- **Exercise**
State, as a number alone, how many lines of the entries contain the word "camera".

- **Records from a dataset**
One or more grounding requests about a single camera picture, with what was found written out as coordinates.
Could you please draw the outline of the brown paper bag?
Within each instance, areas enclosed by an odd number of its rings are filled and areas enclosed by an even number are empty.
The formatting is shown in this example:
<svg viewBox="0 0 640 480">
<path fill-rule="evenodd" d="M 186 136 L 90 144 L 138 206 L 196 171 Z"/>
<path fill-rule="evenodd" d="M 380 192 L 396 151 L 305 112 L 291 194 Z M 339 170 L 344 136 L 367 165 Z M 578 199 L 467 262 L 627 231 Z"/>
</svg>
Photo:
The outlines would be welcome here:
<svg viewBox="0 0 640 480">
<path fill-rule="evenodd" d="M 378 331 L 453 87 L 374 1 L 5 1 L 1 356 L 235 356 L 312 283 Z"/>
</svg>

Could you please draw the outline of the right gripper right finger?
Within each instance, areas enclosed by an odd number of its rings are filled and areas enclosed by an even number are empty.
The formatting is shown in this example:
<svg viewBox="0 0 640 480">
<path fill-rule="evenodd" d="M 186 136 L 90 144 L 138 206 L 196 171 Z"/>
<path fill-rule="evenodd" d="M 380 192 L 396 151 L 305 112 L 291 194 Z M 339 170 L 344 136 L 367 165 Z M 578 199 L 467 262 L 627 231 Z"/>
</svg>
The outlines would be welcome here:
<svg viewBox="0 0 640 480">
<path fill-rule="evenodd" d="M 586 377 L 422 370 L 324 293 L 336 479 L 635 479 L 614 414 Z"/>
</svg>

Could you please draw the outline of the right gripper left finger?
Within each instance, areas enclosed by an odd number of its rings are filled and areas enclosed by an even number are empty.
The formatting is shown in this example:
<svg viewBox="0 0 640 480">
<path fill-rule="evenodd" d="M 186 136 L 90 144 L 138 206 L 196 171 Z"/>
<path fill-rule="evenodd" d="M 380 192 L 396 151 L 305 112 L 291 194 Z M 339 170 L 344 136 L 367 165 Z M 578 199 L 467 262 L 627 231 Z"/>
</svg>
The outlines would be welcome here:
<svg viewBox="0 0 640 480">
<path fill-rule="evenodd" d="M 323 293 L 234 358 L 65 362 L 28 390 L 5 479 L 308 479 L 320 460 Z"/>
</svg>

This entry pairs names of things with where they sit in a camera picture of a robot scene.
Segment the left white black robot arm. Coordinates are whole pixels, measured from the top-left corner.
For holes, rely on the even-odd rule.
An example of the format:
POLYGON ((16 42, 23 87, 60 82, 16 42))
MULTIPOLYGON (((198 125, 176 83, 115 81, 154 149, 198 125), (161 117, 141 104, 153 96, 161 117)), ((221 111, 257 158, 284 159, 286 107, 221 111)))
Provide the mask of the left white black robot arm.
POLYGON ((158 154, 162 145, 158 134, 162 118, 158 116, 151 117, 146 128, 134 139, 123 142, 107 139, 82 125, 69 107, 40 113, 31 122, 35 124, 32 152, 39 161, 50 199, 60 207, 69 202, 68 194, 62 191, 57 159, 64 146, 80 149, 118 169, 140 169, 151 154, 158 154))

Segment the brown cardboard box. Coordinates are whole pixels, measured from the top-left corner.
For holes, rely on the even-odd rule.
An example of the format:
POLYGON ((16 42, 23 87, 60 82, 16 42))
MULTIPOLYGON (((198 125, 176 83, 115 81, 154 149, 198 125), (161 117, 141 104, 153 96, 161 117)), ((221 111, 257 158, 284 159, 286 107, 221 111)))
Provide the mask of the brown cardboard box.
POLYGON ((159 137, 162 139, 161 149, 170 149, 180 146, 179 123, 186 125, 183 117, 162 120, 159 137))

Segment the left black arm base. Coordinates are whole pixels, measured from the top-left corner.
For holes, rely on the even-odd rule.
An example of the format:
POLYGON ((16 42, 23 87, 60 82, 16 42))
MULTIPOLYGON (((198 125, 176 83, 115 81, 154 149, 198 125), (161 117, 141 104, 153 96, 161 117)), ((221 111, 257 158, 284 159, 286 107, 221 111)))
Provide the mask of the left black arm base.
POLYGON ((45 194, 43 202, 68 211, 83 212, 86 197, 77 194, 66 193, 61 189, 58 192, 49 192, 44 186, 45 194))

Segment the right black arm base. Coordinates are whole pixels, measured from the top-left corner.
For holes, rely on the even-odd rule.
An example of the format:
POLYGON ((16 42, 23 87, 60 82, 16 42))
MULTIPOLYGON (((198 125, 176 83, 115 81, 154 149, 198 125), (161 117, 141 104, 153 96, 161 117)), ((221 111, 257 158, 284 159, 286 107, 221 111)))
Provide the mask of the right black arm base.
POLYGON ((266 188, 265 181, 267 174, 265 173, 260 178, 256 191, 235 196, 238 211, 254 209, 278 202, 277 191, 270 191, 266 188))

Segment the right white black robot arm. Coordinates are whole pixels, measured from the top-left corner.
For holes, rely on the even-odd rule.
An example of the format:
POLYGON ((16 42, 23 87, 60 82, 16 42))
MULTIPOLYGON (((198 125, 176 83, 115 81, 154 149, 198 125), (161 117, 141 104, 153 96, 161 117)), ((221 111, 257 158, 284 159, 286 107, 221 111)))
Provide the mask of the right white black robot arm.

- **Completed task**
2